__YOUR ASSIGNMENT__
The material below holds the lines to copy: from the one with "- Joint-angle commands" up to and including the one with "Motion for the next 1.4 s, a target". Copy them exactly and skip the pictures.

__MATERIAL SUPPLIED__
##############################

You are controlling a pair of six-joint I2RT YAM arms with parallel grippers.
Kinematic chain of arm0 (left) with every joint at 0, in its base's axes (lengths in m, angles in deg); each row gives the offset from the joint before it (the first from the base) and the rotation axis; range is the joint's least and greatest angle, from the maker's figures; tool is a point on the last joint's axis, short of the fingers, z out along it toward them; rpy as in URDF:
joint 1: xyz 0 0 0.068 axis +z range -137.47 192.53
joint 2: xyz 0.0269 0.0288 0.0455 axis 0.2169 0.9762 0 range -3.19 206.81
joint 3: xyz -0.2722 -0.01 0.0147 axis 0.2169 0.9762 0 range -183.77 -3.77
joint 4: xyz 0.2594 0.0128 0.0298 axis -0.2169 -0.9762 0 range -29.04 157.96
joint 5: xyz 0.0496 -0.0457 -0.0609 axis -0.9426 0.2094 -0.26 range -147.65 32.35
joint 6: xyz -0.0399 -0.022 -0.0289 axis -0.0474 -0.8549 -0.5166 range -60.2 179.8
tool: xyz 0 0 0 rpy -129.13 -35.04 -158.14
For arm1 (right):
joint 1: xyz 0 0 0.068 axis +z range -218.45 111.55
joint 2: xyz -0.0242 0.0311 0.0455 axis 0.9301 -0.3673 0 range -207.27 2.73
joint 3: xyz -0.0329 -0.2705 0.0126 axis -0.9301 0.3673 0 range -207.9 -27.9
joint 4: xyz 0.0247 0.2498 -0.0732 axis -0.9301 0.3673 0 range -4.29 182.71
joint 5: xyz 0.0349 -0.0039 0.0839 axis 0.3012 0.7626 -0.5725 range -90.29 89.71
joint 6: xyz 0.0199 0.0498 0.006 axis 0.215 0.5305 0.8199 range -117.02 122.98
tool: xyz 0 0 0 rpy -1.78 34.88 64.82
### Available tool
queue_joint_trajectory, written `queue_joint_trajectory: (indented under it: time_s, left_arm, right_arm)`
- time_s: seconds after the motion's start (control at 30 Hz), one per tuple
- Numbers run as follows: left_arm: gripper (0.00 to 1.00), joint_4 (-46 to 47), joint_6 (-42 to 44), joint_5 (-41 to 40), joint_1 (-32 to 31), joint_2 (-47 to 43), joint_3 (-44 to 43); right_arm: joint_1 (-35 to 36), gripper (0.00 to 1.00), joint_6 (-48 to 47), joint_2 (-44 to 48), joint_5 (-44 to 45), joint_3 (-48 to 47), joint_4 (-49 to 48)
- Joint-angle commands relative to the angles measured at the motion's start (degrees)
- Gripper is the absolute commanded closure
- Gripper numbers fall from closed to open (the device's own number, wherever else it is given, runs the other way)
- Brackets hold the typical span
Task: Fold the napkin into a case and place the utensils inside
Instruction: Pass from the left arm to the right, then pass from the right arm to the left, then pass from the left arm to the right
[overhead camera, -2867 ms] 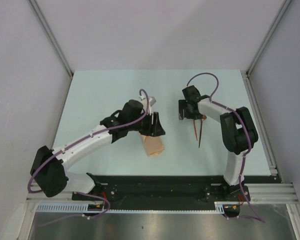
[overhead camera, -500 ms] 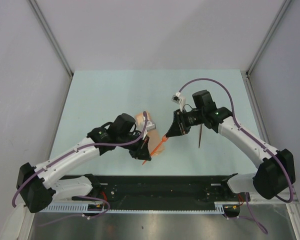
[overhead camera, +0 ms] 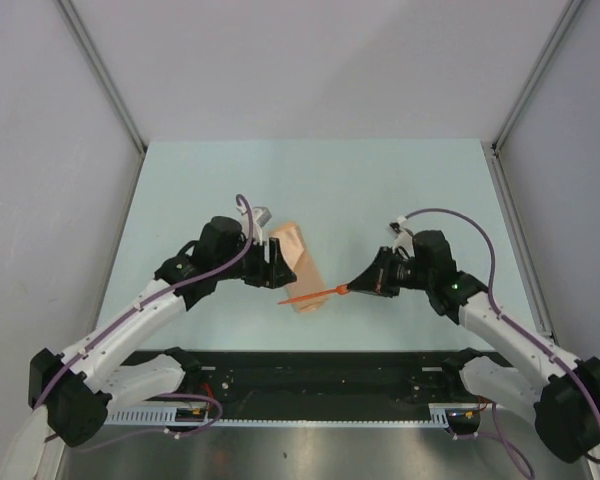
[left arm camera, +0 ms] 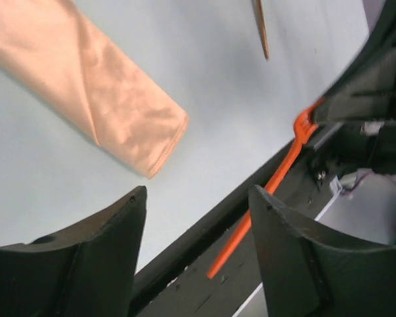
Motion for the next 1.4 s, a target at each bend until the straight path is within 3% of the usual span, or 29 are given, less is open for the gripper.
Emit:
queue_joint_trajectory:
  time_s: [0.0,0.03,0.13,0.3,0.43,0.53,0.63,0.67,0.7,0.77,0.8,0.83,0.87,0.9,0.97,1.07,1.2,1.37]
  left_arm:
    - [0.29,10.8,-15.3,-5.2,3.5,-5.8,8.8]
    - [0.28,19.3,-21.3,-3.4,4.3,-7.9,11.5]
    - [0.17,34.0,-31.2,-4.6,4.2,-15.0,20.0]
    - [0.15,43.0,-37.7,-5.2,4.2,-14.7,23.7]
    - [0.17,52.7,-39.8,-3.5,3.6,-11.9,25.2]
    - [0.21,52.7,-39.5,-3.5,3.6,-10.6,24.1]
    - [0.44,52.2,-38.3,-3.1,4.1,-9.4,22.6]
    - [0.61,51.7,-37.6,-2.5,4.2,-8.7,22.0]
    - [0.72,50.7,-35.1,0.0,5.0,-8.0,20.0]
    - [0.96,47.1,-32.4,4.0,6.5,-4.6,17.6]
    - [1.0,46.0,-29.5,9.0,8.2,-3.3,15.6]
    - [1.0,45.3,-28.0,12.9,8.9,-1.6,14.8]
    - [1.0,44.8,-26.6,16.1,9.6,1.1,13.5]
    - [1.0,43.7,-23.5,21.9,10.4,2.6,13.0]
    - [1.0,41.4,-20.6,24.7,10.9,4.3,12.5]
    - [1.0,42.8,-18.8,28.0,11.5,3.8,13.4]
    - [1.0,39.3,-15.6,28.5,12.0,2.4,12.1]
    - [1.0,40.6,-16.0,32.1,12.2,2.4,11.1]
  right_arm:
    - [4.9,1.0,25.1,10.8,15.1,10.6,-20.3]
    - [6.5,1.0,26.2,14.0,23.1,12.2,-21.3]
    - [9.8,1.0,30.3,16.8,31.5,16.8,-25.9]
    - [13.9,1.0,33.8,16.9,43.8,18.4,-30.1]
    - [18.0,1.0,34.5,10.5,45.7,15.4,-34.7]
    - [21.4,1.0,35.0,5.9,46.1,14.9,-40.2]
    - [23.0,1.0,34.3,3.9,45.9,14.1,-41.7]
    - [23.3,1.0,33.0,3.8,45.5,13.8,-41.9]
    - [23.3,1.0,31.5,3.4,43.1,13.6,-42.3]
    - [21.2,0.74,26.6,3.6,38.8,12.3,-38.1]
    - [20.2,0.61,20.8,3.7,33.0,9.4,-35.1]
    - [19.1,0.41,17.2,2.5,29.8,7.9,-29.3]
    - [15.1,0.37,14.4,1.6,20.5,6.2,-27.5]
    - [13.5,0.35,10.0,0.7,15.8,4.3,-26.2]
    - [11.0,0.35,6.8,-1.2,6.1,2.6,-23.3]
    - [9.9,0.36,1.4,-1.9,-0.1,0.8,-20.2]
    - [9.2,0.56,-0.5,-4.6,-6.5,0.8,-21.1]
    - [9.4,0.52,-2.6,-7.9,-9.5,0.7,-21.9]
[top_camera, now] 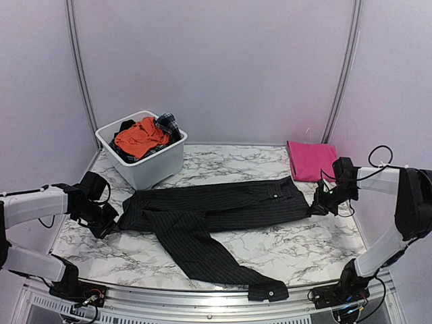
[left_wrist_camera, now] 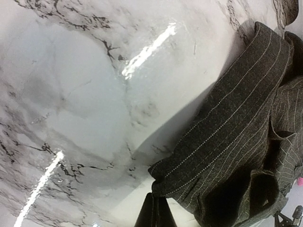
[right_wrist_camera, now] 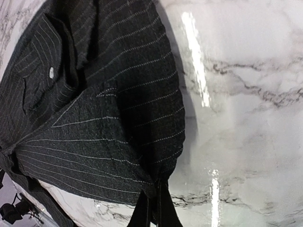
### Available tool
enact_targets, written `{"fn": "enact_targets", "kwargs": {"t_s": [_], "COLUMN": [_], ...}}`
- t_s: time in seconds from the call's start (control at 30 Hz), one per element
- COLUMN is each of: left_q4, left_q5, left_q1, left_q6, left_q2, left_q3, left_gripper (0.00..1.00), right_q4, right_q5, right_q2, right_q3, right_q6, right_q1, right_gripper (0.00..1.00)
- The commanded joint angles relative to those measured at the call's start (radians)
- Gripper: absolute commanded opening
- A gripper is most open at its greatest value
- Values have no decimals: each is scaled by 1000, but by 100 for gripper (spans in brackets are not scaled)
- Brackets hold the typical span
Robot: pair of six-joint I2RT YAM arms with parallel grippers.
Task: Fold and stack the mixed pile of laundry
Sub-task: Fold the 1/3-folded shirt at the center of the board, then pick up the rectangle-folded shirt from the center of the board.
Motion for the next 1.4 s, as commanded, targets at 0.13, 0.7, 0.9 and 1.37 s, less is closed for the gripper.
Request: {"fn": "enact_targets", "kwargs": {"t_s": [0.13, 0.7, 0.9, 1.37], "left_q4": [-102, -24, -25, -39], "left_q5": [-33, 44, -2, -86], "left_q1": [18, -142, -231, -231], "left_q6": [148, 167, 215, 280], "left_q2": [-40, 3, 45, 36], "left_q3": [90, 223, 267, 364], "left_gripper": [61, 89, 87, 99], "right_q4": [-56, -214, -302, -258], "right_q5": [87, -166, -133, 26], "right_q2": [-31, -254, -367, -312], "right_q3": [-8, 90, -11, -167], "right_q6": [-18, 49, 153, 205], "right_q1": [-10, 447, 671, 1020], "right_gripper": [54, 64, 76, 80]}}
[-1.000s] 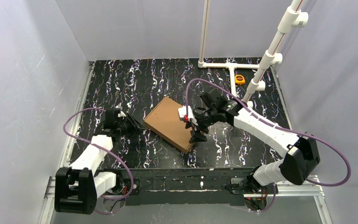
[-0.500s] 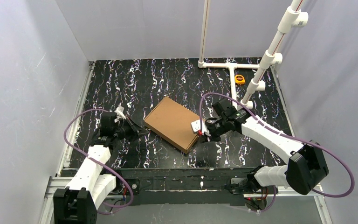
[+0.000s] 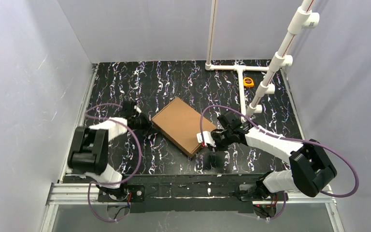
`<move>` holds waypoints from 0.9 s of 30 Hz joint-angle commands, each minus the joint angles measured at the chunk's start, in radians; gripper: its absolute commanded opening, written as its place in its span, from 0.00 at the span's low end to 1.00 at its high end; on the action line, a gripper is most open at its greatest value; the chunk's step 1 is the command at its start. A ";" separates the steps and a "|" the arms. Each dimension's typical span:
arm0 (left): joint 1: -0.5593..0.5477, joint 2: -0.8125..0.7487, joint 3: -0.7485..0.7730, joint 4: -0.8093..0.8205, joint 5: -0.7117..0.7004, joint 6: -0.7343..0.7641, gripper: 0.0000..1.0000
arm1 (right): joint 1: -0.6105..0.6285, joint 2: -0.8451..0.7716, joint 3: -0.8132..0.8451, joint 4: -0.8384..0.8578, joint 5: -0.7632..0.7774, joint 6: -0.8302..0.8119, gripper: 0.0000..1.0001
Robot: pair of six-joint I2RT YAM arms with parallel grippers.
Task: Fold the paper box
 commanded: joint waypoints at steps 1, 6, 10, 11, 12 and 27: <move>-0.030 0.217 0.230 0.075 0.018 -0.002 0.00 | 0.012 -0.011 -0.015 0.122 0.033 0.048 0.01; -0.042 0.429 0.495 0.103 0.093 -0.040 0.00 | 0.028 -0.018 -0.038 0.186 0.044 0.085 0.01; -0.046 0.477 0.642 0.036 0.134 -0.024 0.00 | 0.086 0.009 -0.046 0.271 0.097 0.144 0.02; -0.044 0.464 0.657 0.001 0.124 0.003 0.00 | 0.107 0.022 -0.044 0.298 0.116 0.163 0.03; -0.041 0.442 0.668 -0.051 0.103 0.040 0.00 | 0.136 0.040 -0.040 0.331 0.147 0.185 0.04; 0.265 -0.508 0.182 -0.164 0.279 0.251 0.98 | 0.203 0.292 0.570 -0.128 0.035 0.212 0.26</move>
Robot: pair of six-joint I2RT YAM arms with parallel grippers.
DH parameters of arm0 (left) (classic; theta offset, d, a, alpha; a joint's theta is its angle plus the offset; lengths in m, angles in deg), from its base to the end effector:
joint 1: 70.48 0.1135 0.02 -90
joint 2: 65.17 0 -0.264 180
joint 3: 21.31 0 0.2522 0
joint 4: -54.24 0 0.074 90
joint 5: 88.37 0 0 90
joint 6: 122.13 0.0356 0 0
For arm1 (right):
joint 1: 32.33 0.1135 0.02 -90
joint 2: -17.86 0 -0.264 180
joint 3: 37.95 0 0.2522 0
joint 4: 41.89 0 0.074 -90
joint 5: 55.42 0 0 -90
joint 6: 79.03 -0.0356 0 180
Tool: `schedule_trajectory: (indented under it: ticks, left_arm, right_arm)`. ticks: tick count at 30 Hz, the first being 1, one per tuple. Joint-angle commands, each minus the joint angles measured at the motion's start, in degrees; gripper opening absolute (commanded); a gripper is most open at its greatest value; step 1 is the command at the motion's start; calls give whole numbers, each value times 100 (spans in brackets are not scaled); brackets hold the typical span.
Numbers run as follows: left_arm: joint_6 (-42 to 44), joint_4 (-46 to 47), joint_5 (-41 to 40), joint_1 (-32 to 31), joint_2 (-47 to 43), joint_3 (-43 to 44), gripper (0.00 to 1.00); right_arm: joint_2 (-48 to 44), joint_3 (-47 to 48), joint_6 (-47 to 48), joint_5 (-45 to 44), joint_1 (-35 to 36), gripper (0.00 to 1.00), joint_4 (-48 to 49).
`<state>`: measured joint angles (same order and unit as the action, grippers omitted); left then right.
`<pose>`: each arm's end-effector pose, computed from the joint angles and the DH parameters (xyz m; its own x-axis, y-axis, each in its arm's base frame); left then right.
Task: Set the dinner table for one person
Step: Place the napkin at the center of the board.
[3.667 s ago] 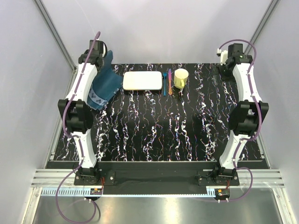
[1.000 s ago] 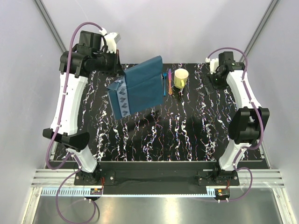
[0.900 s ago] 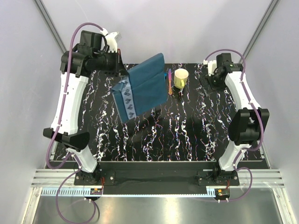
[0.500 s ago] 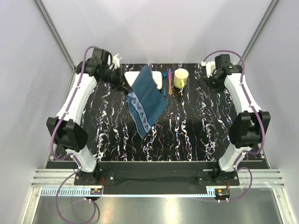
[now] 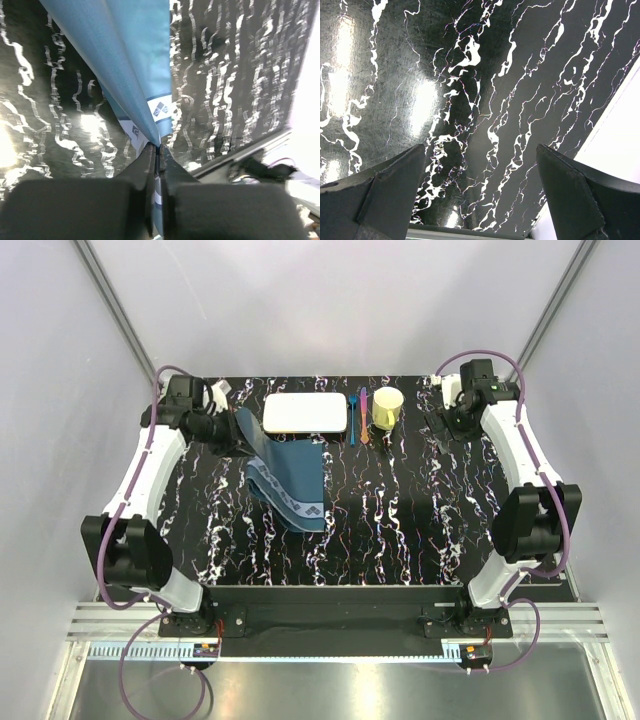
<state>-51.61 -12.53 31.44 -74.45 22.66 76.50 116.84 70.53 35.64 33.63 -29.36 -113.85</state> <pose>0.3139 -0.0395 0.3333 -0.8975 -0.2278 -0.3777 0.0344 0.8176 -0.5748 0.3602 0.0181 0.3187 -0.7862 -0.4587 -0.4140 -0.4097 0.8886 -0.2063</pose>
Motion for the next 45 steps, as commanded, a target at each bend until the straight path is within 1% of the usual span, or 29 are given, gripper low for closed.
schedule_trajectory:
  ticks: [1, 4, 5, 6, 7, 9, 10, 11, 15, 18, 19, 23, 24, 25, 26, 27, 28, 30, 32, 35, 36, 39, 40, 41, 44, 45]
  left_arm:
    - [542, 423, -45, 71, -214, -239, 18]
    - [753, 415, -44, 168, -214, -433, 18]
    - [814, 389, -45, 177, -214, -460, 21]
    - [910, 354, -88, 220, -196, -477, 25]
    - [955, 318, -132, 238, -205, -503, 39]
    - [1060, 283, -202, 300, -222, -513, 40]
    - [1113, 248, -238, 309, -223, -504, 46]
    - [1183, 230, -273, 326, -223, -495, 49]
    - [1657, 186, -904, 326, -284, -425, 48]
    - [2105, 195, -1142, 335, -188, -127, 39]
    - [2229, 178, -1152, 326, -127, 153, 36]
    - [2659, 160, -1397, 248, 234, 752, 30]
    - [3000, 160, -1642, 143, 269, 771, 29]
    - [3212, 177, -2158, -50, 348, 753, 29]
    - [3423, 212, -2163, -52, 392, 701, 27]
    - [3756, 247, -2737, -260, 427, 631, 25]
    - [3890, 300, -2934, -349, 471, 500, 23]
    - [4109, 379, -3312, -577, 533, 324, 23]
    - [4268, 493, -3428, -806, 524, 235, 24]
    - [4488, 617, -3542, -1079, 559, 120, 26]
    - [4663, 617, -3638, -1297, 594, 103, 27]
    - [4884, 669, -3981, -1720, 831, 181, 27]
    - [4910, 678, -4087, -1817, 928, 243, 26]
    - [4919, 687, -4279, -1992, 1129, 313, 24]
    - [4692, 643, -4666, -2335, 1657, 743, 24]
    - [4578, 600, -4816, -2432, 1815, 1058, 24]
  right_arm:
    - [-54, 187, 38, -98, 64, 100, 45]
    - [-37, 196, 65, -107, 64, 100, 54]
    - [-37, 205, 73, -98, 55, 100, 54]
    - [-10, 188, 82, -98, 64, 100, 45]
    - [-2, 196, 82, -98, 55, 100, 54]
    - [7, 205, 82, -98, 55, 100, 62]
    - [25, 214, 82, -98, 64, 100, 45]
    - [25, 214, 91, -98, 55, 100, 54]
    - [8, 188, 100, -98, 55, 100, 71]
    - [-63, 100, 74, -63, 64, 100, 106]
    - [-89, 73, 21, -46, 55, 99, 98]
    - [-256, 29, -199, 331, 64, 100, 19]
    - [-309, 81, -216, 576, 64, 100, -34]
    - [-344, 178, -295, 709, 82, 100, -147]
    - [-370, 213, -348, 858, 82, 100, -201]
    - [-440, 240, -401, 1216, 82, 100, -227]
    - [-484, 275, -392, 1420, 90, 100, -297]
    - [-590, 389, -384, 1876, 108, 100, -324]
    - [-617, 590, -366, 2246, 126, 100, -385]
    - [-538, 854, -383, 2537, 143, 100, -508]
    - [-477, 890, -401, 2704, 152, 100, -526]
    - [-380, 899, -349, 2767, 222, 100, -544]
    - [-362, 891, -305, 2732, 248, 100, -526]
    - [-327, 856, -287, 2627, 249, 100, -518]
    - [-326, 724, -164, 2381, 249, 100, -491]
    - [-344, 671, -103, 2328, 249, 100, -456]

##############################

__RESPONSE TO THIS TASK__
- Joint-angle commands relative to the angles measured at the motion's start (degrees)
- Gripper is the absolute commanded closure
- Gripper numbers fall from closed to open (the device's own number, wherever else it is given, runs the other way)
- Brackets hold the typical span
Task: Fold the napkin into a case and place the utensils inside
Instruction: Pass from the left arm to the right, then pass from the right arm to the left, then pass from the left arm to the right
[overhead camera, -2867 ms] 
[overhead camera, -500 ms] 
[overhead camera, +0 ms] 
[left arm camera, +0 ms] 
Motion for the next 1.4 s, a target at each bend until the straight path is within 3% of the usual span, or 29 are given, less is open for the gripper.

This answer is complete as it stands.